Autoras del pódcast 'Las hijas de Felipe' reivindican en Londres al Zurbarán empresario

Javier Otazu

Londres, 25 jul (EFE).- Las autoras del popular pódcast 'Las hijas de Felipe' han venido a Londres para reivindicar al Zurbarán más desconocido: tras la imagen de pintor santurrón con el que la historia lo ha retratado, subrayan que se esconde un hombre inteligente, un verdadero empresario muy al corriente de los rumbos artísticos de su época y de la evolución de los mercados.

Ana Garriga y Carmen Urbita, que fueron invitadas por el Instituto Cervantes de Londres a realizar un episodio de su pódcast en inglés sobre el pintor extremeño, se suman así al "año Zurbarán", ya que este 2026 tres museos de primera fila (la National Gallery de Londres, el Louvre de París y el Art Institute de Chicago) presentan sucesivamente una ambiciosa retrospectiva del artista afamado por sus retratos de santos, mártires y frailes.

Entrevistadas por EFE, Garriga y Urbita reconocieron que al hacer una inmersión en la vida de Zurbarán -a falta de una autobiografía de su autoría- encontraron "un tipo inteligente, con una conciencia artística muy clara, que conocía el mercado y las modas cambiantes; un empresario que supo moverse en la cultura de su tiempo".

La imagen de Zurbarán como "hombre piadoso y humilde" ha sido una conclusión facilona que la posteridad ha extraído de la temática principal de sus cuadros, pero no hay que olvidar que eran sus clientes -las poderosas órdenes religiosas, en gran medida- las que imponían temas, enfoques y gustos.

Y así, cuando Zurbarán dejó de ser el favorito de los conventos sevillanos, él supo verlo y comenzó a trabajar para las pujantes colonias americanas.

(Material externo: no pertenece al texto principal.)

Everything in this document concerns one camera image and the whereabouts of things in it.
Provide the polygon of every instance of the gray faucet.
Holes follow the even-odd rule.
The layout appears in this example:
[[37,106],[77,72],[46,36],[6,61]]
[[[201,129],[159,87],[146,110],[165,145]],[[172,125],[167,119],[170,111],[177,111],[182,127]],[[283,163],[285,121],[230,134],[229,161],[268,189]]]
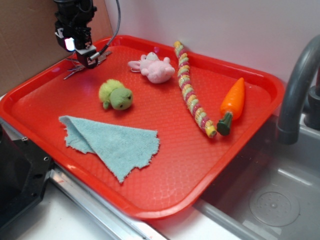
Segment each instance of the gray faucet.
[[[304,48],[290,76],[276,124],[278,142],[289,145],[298,141],[302,112],[305,125],[320,130],[319,67],[320,35]],[[316,84],[310,87],[317,71]]]

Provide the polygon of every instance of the stuffed bunny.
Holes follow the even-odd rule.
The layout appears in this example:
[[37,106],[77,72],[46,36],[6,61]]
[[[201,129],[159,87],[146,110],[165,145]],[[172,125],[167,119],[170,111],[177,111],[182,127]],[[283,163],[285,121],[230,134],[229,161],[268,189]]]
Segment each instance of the stuffed bunny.
[[132,72],[141,72],[154,84],[168,81],[175,73],[175,69],[170,65],[170,59],[165,57],[161,61],[154,52],[150,52],[148,55],[143,54],[139,61],[128,62],[128,66]]

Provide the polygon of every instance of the microfiber cloth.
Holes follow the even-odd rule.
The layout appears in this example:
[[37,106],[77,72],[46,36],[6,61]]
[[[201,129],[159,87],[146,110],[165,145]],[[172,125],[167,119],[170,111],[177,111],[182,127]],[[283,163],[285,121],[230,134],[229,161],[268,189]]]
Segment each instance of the microfiber cloth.
[[157,131],[113,125],[84,118],[61,116],[66,146],[84,154],[97,154],[120,183],[134,168],[149,165],[158,152]]

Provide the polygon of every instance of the tray rim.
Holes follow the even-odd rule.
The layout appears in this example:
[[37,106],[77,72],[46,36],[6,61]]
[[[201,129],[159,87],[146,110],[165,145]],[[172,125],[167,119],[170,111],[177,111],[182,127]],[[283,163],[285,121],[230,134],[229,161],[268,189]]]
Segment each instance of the tray rim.
[[[103,38],[95,43],[95,45],[101,45],[108,41],[110,38],[106,37]],[[164,44],[156,43],[153,41],[128,36],[128,35],[119,35],[115,39],[115,41],[112,42],[110,46],[121,46],[126,41],[135,42],[137,43],[137,47],[141,48],[143,47],[144,51],[145,49],[149,48],[150,52],[152,52],[155,47],[160,48],[163,50],[160,54],[160,56],[168,55],[174,56],[174,48],[173,46],[167,46]],[[204,62],[215,62],[216,65],[230,68],[231,70],[237,70],[241,71],[242,74],[246,74],[248,76],[255,75],[256,77],[267,79],[268,84],[273,85],[274,90],[276,91],[276,94],[274,96],[271,96],[271,103],[268,105],[262,114],[260,114],[255,121],[252,123],[253,127],[248,128],[242,135],[241,139],[245,142],[245,144],[250,140],[250,138],[258,131],[258,129],[264,124],[264,122],[269,118],[270,115],[274,112],[274,110],[278,107],[278,105],[282,102],[283,95],[284,95],[284,85],[282,82],[275,76],[256,70],[253,68],[241,66],[235,63],[227,62],[224,60],[219,60],[213,57],[204,56],[201,54],[197,54],[194,52],[188,52],[189,58],[201,58],[204,60]],[[18,85],[17,87],[10,90],[1,100],[0,100],[0,117],[2,117],[6,122],[8,122],[10,125],[12,125],[17,131],[19,131],[24,136],[27,136],[29,139],[34,141],[39,147],[41,147],[44,151],[48,152],[49,154],[52,154],[52,158],[54,160],[56,159],[69,159],[65,155],[63,155],[60,151],[56,151],[56,148],[51,146],[50,144],[46,143],[44,140],[41,139],[36,133],[32,132],[31,130],[24,127],[24,125],[17,119],[15,119],[12,115],[10,115],[10,107],[14,105],[14,103],[22,98],[23,96],[27,95],[28,93],[32,92],[37,88],[37,86],[42,86],[44,83],[50,81],[51,79],[49,77],[45,77],[42,79],[43,76],[46,76],[48,74],[61,74],[62,72],[66,71],[70,67],[66,67],[66,59],[63,59],[53,66],[49,67],[48,69],[40,72],[39,74],[35,75],[34,77],[30,78],[29,80],[25,81],[24,83]],[[21,89],[28,88],[30,91],[24,92],[24,94],[21,93]],[[214,166],[214,168],[220,168],[219,171],[214,171],[211,169],[203,178],[202,180],[192,189],[190,193],[187,194],[187,196],[181,200],[180,202],[176,203],[175,205],[172,205],[168,208],[161,209],[161,210],[145,210],[141,209],[137,206],[130,205],[127,199],[125,199],[122,195],[120,195],[115,190],[111,189],[110,187],[107,187],[106,185],[101,184],[101,182],[98,179],[91,179],[90,184],[94,187],[90,186],[95,192],[97,192],[99,195],[101,195],[103,198],[106,198],[104,195],[107,193],[108,198],[106,200],[110,201],[114,206],[119,208],[121,211],[125,212],[126,214],[142,219],[142,220],[151,220],[151,219],[160,219],[164,217],[168,217],[170,215],[173,215],[189,206],[191,206],[200,194],[206,189],[206,187],[214,181],[214,179],[219,175],[219,173],[223,170],[223,167],[219,167],[222,162],[223,165],[228,165],[229,162],[235,157],[235,155],[241,150],[242,147],[237,146],[237,144],[234,144],[230,147],[230,149],[220,158],[220,160],[217,162],[217,164]],[[70,174],[84,182],[84,179],[87,177],[87,173],[82,171],[79,168],[72,169],[72,172],[70,169],[66,169]]]

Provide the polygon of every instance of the sink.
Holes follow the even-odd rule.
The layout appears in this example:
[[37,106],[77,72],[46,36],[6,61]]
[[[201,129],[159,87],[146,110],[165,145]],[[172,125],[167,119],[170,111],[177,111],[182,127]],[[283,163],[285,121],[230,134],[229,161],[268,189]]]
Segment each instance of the sink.
[[298,142],[283,145],[275,140],[276,120],[268,119],[200,201],[213,218],[250,234],[243,239],[317,240],[320,132],[301,125]]

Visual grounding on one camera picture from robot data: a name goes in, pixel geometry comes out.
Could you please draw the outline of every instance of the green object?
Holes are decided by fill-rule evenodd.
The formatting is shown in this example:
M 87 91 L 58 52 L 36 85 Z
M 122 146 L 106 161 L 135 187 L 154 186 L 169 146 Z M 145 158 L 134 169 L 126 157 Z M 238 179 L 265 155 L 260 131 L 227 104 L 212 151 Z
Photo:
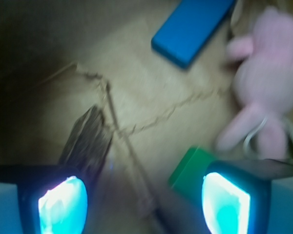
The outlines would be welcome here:
M 202 148 L 191 147 L 170 176 L 170 187 L 197 205 L 201 205 L 203 177 L 216 157 Z

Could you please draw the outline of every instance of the cyan light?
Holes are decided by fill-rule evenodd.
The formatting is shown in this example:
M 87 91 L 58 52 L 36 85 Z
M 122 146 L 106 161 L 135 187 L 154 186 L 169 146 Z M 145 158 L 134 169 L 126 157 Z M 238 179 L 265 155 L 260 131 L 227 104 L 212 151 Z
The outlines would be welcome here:
M 246 234 L 250 200 L 248 193 L 219 173 L 209 173 L 204 177 L 203 213 L 212 234 Z
M 81 234 L 87 207 L 84 183 L 69 177 L 38 200 L 41 234 Z

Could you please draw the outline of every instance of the blue block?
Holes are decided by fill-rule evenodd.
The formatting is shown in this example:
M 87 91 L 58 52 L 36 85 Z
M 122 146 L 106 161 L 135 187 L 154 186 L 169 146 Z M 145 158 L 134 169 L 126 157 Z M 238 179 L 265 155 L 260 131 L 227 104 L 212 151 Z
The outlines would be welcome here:
M 188 68 L 234 0 L 183 0 L 151 41 L 152 48 Z

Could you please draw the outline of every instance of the plush arm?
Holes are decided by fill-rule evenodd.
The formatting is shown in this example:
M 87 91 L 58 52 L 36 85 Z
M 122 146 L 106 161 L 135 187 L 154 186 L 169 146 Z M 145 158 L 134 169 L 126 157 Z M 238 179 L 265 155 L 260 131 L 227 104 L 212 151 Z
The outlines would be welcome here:
M 265 114 L 256 104 L 244 107 L 216 140 L 217 151 L 227 151 L 236 146 L 248 133 L 257 127 Z
M 252 36 L 238 37 L 229 42 L 227 45 L 227 57 L 230 60 L 243 60 L 253 53 Z

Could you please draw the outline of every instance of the pink plush bunny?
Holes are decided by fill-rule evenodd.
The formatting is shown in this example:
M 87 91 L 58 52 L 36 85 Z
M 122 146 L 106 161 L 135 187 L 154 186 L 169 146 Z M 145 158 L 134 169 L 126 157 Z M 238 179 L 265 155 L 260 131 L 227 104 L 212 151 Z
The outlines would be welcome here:
M 285 158 L 282 118 L 293 108 L 293 17 L 267 7 L 251 33 L 233 39 L 227 49 L 230 59 L 245 59 L 233 81 L 243 109 L 219 135 L 216 149 L 230 150 L 263 123 L 256 135 L 260 158 Z

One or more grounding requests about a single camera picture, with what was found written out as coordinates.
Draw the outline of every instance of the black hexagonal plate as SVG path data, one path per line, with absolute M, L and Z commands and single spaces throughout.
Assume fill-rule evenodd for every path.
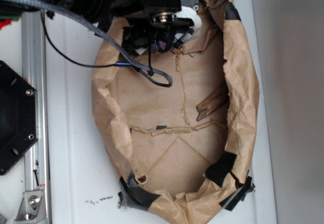
M 0 61 L 0 175 L 37 141 L 36 90 Z

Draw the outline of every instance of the gray wall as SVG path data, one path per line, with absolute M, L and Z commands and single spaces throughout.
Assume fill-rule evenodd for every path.
M 324 0 L 253 6 L 278 223 L 324 223 Z

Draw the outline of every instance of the black cable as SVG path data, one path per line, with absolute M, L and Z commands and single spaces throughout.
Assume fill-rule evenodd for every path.
M 36 8 L 36 9 L 47 10 L 47 11 L 50 11 L 52 13 L 62 14 L 64 16 L 66 16 L 66 17 L 68 17 L 68 18 L 70 18 L 70 19 L 72 19 L 72 20 L 74 20 L 74 21 L 82 24 L 84 27 L 88 28 L 89 30 L 93 31 L 98 36 L 100 36 L 101 38 L 103 38 L 107 42 L 109 42 L 114 48 L 116 48 L 120 52 L 120 55 L 125 58 L 126 63 L 127 63 L 127 66 L 133 66 L 137 70 L 145 70 L 145 71 L 150 71 L 151 70 L 151 68 L 149 66 L 146 66 L 144 64 L 141 64 L 138 61 L 134 60 L 125 51 L 125 49 L 122 48 L 107 33 L 105 33 L 104 31 L 102 31 L 101 29 L 95 27 L 93 24 L 91 24 L 88 20 L 86 20 L 82 16 L 77 15 L 77 14 L 75 14 L 75 13 L 73 13 L 73 12 L 71 12 L 71 11 L 63 8 L 63 7 L 56 6 L 56 5 L 53 5 L 53 4 L 49 4 L 49 3 L 43 2 L 41 0 L 3 0 L 3 1 L 10 2 L 10 3 L 16 3 L 16 4 L 21 4 L 21 5 L 33 7 L 33 8 Z M 163 86 L 163 87 L 171 87 L 172 86 L 172 83 L 173 83 L 172 77 L 169 76 L 167 73 L 165 73 L 165 72 L 163 72 L 161 70 L 155 69 L 155 68 L 153 68 L 153 72 L 156 73 L 156 74 L 161 75 L 162 77 L 164 77 L 168 81 L 167 84 L 156 82 L 157 85 L 160 85 L 160 86 Z
M 47 40 L 49 41 L 49 43 L 51 44 L 51 46 L 54 48 L 54 50 L 59 53 L 63 58 L 65 58 L 66 60 L 70 61 L 71 63 L 74 63 L 76 65 L 79 65 L 79 66 L 82 66 L 82 67 L 87 67 L 87 68 L 107 68 L 107 67 L 112 67 L 112 66 L 115 66 L 115 64 L 109 64 L 109 65 L 88 65 L 88 64 L 82 64 L 82 63 L 79 63 L 79 62 L 76 62 L 74 61 L 73 59 L 70 59 L 68 56 L 66 56 L 64 53 L 62 53 L 52 42 L 52 40 L 50 39 L 50 36 L 47 32 L 47 29 L 46 29 L 46 25 L 45 25 L 45 18 L 44 18 L 44 15 L 41 14 L 40 15 L 40 18 L 42 20 L 42 25 L 43 25 L 43 28 L 44 28 L 44 33 L 45 33 L 45 36 L 47 38 Z
M 156 31 L 155 36 L 154 36 L 154 44 L 155 44 L 156 50 L 158 50 L 160 53 L 164 53 L 171 49 L 177 29 L 174 27 L 171 27 L 165 49 L 162 49 L 159 44 L 158 35 L 160 34 L 160 32 L 162 32 L 162 31 L 161 30 Z
M 147 30 L 144 30 L 144 32 L 146 33 L 147 35 L 147 40 L 148 40 L 148 66 L 150 67 L 150 71 L 148 72 L 148 75 L 149 76 L 152 76 L 154 74 L 154 71 L 153 71 L 153 68 L 152 68 L 152 60 L 151 60 L 151 57 L 152 57 L 152 52 L 151 52 L 151 37 L 150 37 L 150 34 L 147 32 Z

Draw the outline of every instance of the metal bracket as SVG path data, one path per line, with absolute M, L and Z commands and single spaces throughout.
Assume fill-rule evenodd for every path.
M 0 214 L 0 224 L 5 224 L 6 221 L 7 221 L 7 219 L 3 215 Z
M 42 190 L 24 192 L 15 224 L 36 224 L 46 218 L 43 194 Z
M 37 141 L 36 90 L 0 61 L 0 175 Z

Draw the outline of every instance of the brown paper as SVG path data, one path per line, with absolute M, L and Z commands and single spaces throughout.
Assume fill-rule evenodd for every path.
M 221 210 L 219 203 L 245 182 L 251 164 L 258 81 L 242 23 L 225 20 L 227 3 L 212 8 L 207 3 L 213 19 L 200 13 L 203 28 L 196 42 L 152 56 L 152 66 L 173 77 L 171 88 L 150 83 L 131 67 L 93 73 L 94 119 L 117 176 L 127 180 L 134 174 L 141 188 L 160 195 L 149 211 L 173 224 L 207 223 Z M 119 18 L 109 31 L 120 44 L 126 26 Z M 193 51 L 198 53 L 192 58 L 187 53 Z M 96 64 L 115 63 L 118 56 L 104 42 Z M 148 62 L 147 55 L 135 59 Z M 196 106 L 224 79 L 229 103 L 197 122 Z M 203 173 L 224 150 L 237 158 L 220 187 Z

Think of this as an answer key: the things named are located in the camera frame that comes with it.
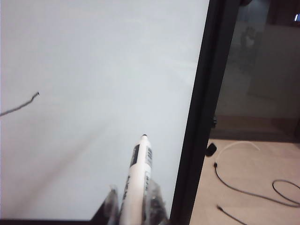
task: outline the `white marker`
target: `white marker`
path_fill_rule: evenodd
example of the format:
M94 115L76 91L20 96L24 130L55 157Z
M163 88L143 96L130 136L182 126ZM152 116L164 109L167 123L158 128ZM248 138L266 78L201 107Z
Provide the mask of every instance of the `white marker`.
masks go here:
M151 176L152 151L146 135L133 150L119 225L141 225L145 219L144 202Z

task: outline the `floor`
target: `floor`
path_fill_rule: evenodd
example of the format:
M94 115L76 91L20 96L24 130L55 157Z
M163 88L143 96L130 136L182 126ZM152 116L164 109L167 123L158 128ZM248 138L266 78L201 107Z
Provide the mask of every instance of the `floor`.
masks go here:
M223 185L215 175L213 164L222 149L236 141L211 139L211 142L216 144L217 152L205 158L190 225L239 224L219 211L217 204L248 225L300 224L299 208L238 193ZM287 202L271 184L275 179L285 179L300 185L300 144L253 143L260 150L241 142L223 151L217 159L219 175L234 187ZM296 187L286 183L278 183L276 187L287 197L300 201Z

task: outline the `glass wall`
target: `glass wall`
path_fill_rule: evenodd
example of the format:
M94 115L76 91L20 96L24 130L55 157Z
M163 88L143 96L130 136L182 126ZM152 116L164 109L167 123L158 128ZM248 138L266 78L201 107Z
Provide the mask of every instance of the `glass wall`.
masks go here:
M300 1L239 8L211 138L297 141Z

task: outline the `black cable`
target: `black cable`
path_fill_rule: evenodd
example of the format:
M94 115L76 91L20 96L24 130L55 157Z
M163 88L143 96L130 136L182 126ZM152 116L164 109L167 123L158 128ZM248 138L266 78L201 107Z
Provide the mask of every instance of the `black cable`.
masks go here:
M10 109L10 110L7 110L7 111L5 111L5 112L0 113L0 117L1 117L1 116L4 116L4 115L6 115L6 114L12 113L12 112L14 112L14 111L17 111L17 110L19 110L19 109L21 109L21 108L23 108L23 107L29 105L29 104L34 100L34 98L35 98L36 96L38 96L38 95L39 95L39 92L35 93L35 94L32 96L31 100L25 102L24 104L22 104L22 105L20 105L20 106L18 106L18 107L16 107L16 108L13 108L13 109Z
M247 195L251 195L251 196L255 196L255 197L259 197L259 198L263 198L263 199L266 199L266 200L269 200L269 201L272 201L272 202L275 202L275 203L278 203L278 204L281 204L281 205L285 205L285 206L288 206L288 207L293 207L293 208L300 208L300 202L297 202L295 200L292 200L292 199L289 199L288 197L284 196L282 193L280 193L276 188L275 188L275 183L276 182L285 182L285 183L289 183L289 184L292 184L294 185L295 187L297 187L298 189L300 189L300 187L288 180L274 180L272 182L272 187L273 189L276 191L276 193L278 193L280 196L282 196L284 199L292 202L292 203L295 203L295 204L288 204L288 203L285 203L285 202L281 202L281 201L278 201L276 199L273 199L273 198L269 198L269 197L266 197L266 196L263 196L263 195L258 195L258 194L255 194L255 193L251 193L251 192L248 192L248 191L243 191L243 190L240 190L236 187L233 187L233 186L230 186L229 184L227 184L225 181L223 181L221 179L221 177L219 176L218 172L217 172L217 162L214 163L214 168L215 168L215 173L216 173L216 176L218 177L218 179L225 185L227 186L228 188L232 189L232 190L235 190L235 191L238 191L240 193L243 193L243 194L247 194ZM247 225L245 223L243 223L242 221L238 220L237 218L233 217L232 215L230 215L229 213L225 212L220 206L217 206L217 208L219 210L221 210L222 212L224 212L227 216L231 217L232 219L238 221L239 223L243 224L243 225Z
M224 211L224 209L221 206L217 205L217 209L222 211L224 214L226 214L230 218L234 219L235 221L238 221L240 224L247 225L244 222L240 221L239 219L237 219L237 218L233 217L232 215L230 215L228 212Z

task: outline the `black frame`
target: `black frame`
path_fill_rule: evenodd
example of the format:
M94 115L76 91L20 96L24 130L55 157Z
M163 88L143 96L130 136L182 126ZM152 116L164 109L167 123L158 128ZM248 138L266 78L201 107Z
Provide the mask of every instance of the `black frame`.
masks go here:
M192 215L239 5L240 0L209 2L172 203L172 225L188 225ZM0 224L13 225L93 223L92 220L0 220Z

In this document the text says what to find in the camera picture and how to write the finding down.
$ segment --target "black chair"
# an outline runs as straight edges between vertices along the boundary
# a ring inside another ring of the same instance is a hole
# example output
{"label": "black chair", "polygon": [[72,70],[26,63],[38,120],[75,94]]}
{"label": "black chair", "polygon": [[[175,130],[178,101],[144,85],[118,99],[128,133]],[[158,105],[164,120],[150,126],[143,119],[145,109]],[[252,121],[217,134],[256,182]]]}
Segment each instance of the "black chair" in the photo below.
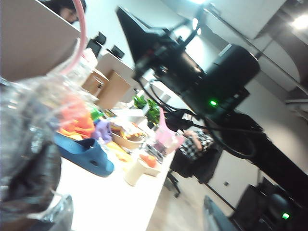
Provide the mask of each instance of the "black chair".
{"label": "black chair", "polygon": [[174,196],[178,198],[181,191],[178,187],[179,181],[172,175],[173,171],[184,178],[195,176],[200,184],[206,184],[214,175],[221,153],[222,148],[214,143],[204,151],[201,157],[197,160],[192,160],[178,149],[167,174],[167,178],[170,179],[177,191]]}

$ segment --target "green light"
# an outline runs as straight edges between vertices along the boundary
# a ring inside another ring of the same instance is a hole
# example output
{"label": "green light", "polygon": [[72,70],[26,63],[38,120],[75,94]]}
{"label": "green light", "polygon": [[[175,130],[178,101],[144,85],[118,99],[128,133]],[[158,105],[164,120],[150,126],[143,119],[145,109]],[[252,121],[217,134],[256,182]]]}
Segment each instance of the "green light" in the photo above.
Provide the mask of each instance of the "green light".
{"label": "green light", "polygon": [[290,215],[287,214],[287,213],[284,213],[284,214],[282,215],[282,218],[285,219],[285,220],[287,220],[289,217],[290,217]]}
{"label": "green light", "polygon": [[217,106],[217,105],[218,105],[218,103],[215,102],[214,100],[211,100],[211,101],[210,101],[210,104],[211,104],[212,106]]}

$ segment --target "ceiling light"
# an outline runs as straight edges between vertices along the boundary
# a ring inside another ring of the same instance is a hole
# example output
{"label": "ceiling light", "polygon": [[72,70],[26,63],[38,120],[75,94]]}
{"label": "ceiling light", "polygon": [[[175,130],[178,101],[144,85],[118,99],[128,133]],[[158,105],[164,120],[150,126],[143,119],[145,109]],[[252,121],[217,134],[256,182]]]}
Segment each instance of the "ceiling light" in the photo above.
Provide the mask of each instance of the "ceiling light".
{"label": "ceiling light", "polygon": [[[196,18],[194,18],[193,20],[192,20],[192,28],[195,30],[196,28],[197,28],[197,25],[198,25],[198,19],[196,19]],[[199,28],[198,30],[197,30],[197,34],[198,35],[201,35],[201,28]]]}
{"label": "ceiling light", "polygon": [[305,14],[295,19],[292,22],[292,26],[294,26],[298,30],[307,28],[308,27],[308,15]]}
{"label": "ceiling light", "polygon": [[192,20],[192,25],[193,25],[192,28],[195,30],[197,28],[197,25],[198,25],[198,19],[194,18]]}
{"label": "ceiling light", "polygon": [[192,2],[194,3],[197,3],[197,4],[201,4],[203,3],[205,0],[191,0]]}

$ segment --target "pink tube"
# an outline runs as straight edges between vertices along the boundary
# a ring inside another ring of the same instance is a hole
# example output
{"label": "pink tube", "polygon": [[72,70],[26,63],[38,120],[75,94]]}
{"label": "pink tube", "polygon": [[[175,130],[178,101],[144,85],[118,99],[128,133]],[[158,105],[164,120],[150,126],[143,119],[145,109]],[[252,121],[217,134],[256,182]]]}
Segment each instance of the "pink tube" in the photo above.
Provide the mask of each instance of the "pink tube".
{"label": "pink tube", "polygon": [[73,0],[76,12],[79,18],[80,22],[80,45],[77,51],[77,54],[73,58],[72,62],[65,68],[63,69],[60,74],[66,75],[68,72],[70,72],[73,67],[79,62],[79,59],[86,47],[87,43],[87,37],[86,37],[86,20],[85,20],[85,13],[81,4],[80,0]]}

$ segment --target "green plant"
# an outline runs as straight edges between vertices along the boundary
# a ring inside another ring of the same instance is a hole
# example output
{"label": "green plant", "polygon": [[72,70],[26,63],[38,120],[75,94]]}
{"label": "green plant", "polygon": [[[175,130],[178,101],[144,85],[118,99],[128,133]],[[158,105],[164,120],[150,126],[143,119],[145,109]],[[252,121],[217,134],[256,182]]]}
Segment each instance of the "green plant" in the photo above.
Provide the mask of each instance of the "green plant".
{"label": "green plant", "polygon": [[149,105],[149,111],[145,115],[148,118],[149,122],[152,122],[153,124],[159,123],[159,108],[158,105],[151,99],[145,100],[144,96],[141,97],[135,96],[134,97],[134,106],[136,108],[142,109],[145,107],[145,105]]}

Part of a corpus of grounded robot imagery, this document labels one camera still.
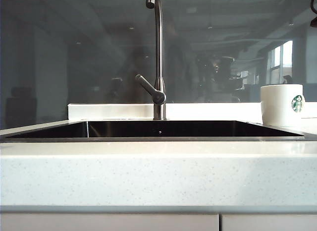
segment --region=white cup
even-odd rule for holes
[[[299,125],[304,103],[303,85],[282,84],[261,87],[263,124],[282,127]]]

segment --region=stainless steel faucet
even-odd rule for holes
[[[154,87],[141,75],[136,80],[152,96],[154,103],[154,120],[166,119],[166,95],[163,79],[163,20],[160,0],[146,0],[146,6],[155,10],[156,22],[156,79]]]

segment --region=black sink basin
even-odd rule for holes
[[[2,142],[303,140],[305,133],[241,121],[85,121],[2,136]]]

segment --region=starbucks logo
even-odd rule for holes
[[[292,109],[296,113],[299,113],[302,111],[303,107],[303,97],[302,96],[295,96],[294,99],[292,100]]]

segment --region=cable
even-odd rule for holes
[[[311,9],[312,9],[312,11],[313,11],[315,14],[317,14],[317,10],[314,8],[314,1],[315,1],[315,0],[312,0],[312,1],[311,1]]]

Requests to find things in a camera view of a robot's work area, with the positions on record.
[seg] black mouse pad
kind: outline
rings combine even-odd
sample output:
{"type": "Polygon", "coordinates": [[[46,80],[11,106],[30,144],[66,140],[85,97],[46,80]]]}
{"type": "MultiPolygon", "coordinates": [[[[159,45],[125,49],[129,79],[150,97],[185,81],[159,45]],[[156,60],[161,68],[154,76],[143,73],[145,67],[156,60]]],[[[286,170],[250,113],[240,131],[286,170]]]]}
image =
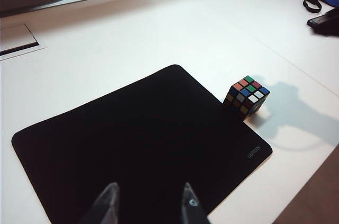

Para Garriga y Urbita, que hablan tan compenetradas que parecen una sola persona, este Zurbarán 'empresario' les sirve para derribar otro de los mitos del barroco, como llevan haciendo seis años con su pódcast, en el que desmontan la imagen beatífica de los conventos, sobre todo los de monjas, para mostrarlos como espacios de poder femenino, de producción intelectual, pero también de maquinaciones, corrupción, amoríos lésbicos y hasta crímenes.

Sin embargo, coinciden en que a Zurbarán no se le conocieron pecadillos de orden moral: "Era tan 'workaholic', a juzgar por su inmensa producción, que no tuvo literalmente tiempo para tomarse ciertas licencias", bromean.

Eso sí, era perfectamente consciente de su figura como autor y tuvo buen cuidado de estampar claramente su firma en al menos 63 piezas.

La fascinación por la vida del convento

Las dos académicas españolas han logrado algo teóricamente impensable: ganarse la vida como expertas y divulgadoras de la vida conventual española, unas expertas que exponen sus conocimientos no en sesudas tesis que luego alimentan polvo en una biblioteca, aunque también la han realizado; sino en un pódcast nacido en 2020 y popularizado durante la pandemia.

Sus episodios, de en torno a una hora de duración, son desenfadados pese a contener numerosas citas textuales de documentos de la época barroca. Están regados, eso sí, de abundantes anécdotas que muestran cuán mundanos eran los intereses, aficiones y ambiciones de las monjas.

Sin embargo, ellas creen que con el pódcast han tocado una fibra muy contemporánea: el deseo de conocer cómo es vivir una vida más apartada, con lo que significa de renuncia a la hiperconectividad, así como de descubrir cómo en siglos pasados hubo espacios de sociabilidad y gobernanza femenina, ricos, además, en producción intelectual.

El éxito del pódcast las llevó a firmar a dos manos un libro titulado 'Instrucción de novicias' (Blackie Books), un fenómeno en las última ferias del libro.

El libro, les consta, ha llegado también a los conventos de España. ¿Y qué acogida han tenidos sus historias de monjas, no siempre ejemplares?

"En general, la gente que nos escucha desde el mundo católico, sean monjas, teólogos o frailes, tienen una actitud positiva, compartan o no nuestro mundo ideológico. Es un mundo más heterogéneo del que puede parecernos", abundan.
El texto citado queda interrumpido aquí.